In the spirit of governor-elect Patrick’s “Streamlining Spending: Improve Budget Transparency” goal, I’d like to highlight a large spending initiative that I don’t foresee delivering a powerful positive influence.
The front page of today’s Boston Globe announces that state officials have agreed as part of a lawsuit settlement to build a $264 million link between the Government Center and Charles/MGH T stops.
While I feel the pain of commuters coming from Revere and support fresh air and fewer cars on the road as much as the next person, I need more convincing that is the best way to spend $264 million. Am I alone?

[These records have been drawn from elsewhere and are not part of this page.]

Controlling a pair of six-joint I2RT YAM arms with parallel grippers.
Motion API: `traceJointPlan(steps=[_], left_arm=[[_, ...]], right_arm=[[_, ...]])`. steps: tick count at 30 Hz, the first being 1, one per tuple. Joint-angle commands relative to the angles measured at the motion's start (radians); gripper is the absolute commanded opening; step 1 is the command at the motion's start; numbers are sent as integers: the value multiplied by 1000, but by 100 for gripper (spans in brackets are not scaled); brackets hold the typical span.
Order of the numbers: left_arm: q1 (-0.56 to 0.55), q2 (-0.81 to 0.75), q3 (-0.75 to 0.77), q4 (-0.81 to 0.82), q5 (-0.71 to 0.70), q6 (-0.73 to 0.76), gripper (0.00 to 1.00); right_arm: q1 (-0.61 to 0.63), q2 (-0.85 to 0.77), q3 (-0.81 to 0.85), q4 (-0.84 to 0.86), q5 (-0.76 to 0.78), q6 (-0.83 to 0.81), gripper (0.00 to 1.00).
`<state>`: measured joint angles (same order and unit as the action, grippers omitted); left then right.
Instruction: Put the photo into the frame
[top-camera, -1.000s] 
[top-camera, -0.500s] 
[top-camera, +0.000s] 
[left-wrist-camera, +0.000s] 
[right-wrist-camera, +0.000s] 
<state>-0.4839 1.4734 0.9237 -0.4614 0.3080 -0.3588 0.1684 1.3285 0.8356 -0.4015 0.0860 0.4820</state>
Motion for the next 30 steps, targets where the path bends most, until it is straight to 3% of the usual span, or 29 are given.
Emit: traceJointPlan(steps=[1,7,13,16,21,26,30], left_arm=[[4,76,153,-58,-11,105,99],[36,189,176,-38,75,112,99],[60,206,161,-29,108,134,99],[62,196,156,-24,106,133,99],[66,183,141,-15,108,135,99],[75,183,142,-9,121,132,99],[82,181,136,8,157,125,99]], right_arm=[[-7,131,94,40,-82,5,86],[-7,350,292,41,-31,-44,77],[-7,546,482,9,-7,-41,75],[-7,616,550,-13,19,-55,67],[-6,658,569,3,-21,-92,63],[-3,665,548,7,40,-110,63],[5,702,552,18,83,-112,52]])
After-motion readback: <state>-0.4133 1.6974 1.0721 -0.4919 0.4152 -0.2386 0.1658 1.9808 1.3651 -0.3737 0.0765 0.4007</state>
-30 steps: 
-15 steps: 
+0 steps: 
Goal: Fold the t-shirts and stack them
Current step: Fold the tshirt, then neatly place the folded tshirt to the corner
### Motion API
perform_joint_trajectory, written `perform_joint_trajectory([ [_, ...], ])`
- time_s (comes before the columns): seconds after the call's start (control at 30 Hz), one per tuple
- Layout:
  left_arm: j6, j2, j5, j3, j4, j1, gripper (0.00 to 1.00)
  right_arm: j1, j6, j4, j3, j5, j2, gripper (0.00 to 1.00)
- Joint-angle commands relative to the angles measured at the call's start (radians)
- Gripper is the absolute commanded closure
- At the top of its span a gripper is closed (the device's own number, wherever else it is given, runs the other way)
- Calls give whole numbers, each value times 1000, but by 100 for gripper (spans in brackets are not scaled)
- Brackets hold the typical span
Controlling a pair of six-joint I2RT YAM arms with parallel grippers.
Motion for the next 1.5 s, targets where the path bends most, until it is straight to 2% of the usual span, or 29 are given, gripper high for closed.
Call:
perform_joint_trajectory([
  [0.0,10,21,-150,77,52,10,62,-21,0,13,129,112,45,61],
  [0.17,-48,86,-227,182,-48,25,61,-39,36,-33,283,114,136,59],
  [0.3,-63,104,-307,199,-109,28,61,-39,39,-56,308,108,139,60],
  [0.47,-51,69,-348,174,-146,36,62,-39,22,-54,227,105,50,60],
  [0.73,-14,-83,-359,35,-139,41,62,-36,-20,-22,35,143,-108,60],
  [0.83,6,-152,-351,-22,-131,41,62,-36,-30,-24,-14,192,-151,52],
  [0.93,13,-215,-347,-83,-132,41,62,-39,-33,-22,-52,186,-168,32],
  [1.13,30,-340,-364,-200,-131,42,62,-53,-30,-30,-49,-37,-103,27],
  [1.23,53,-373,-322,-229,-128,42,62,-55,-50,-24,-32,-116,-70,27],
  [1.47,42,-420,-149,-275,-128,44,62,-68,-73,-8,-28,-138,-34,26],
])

Governor-elect Patrick mentions “Smart growth” in almost every one of his policy papers. He seems to be particularly interested in transit-oriented development. (I’m guessing that is partly lieutenant governor-elect Tim Murray’s influence.)
The 0.4-mile stretch that this new tunnel will require is a safe, easy walk down Cambridge Street in nice weather (shorter if you get off at Bowdoin). It’s also only about an additional 10 minutes if you go Government Center-Park Street-MGH. My point is, if the area around Government Center and MGH is already walkable and transit-oriented, two key tenets of smart growth, is there really a pressing need for this major initiative?
Perhaps oddly, I’m a bigger fan of two other recent MBTA announcements which cost more. However, I believe they deliver a more tangible impact and are aligner closer to the Patrick administration’s (movement’s?) goals.
The first came last week and detailed a litany of smaller, $1.5-$6.5 million improvements to existing infrastructure. The focus there seems to be on public safety at existing stations (more lighting, cleaner facilities… very “broken windows” theory) as well as more efficient uses of energy, faster service, and greater accessibility for disabled persons.
Those investments align snugly with Governor-elect Patrick’s stated goals of “Environment: Practice What We Preach”, “Cities and Towns: Improve Public Transportation” and “Disability: Enforce the ADA”. Perhaps more importantly, they build momentum for the MBTA within the communities they serve. Anyone who rides the T with any regularity can attest to the frustration caused by slow service or delays. It makes great business sense to focus on “replacing aging rails and switches and upgrading power sources” which allows the T to “to lift existing speed restrictions, and allow trains to operate at increased speeds.”
Among those communities who should see faster and more reliable service are the MGH employees coming from Revere and other locations on the Blue Line.
The second MBTA announcement I’m in favor of was described in the same Boston Globe article: the $559 extension of the Green Line to Medford Hills with a spur to Somerville’s Union Square. This is an enormous sum of money, but it also addresses perhaps the greatest unmet need by the MBTA subway sytem. One only has to look at the map of the T’s routes to see where the T lines don’t run: Somerville, a city with a population of over 77,000 and the highest population density in New England.
The Green Line extension is a very real commitment to “Housing: Support Transit-Oriented Development”, directing public transportation where the public lives. Strict adherence to the goals of the new administration would suggest that focus on this project and the smaller improvements MBTA-wide are the right uses of this money.
One of Governor-elect Patrick’s first actions in office will be to submit a budget. The budget is a moral document that defines the priorities of a community. Mr. Patrick seems to place two initiatives as his top priorities: 1,000 new police officers ($85 million) and expanding the “circuit-breaker” tax break to 89,000 senior citizens ($60 million). He has been criticized for not being able to afford those programs. I think I know where he can get that $145 million and have $119 million to spare.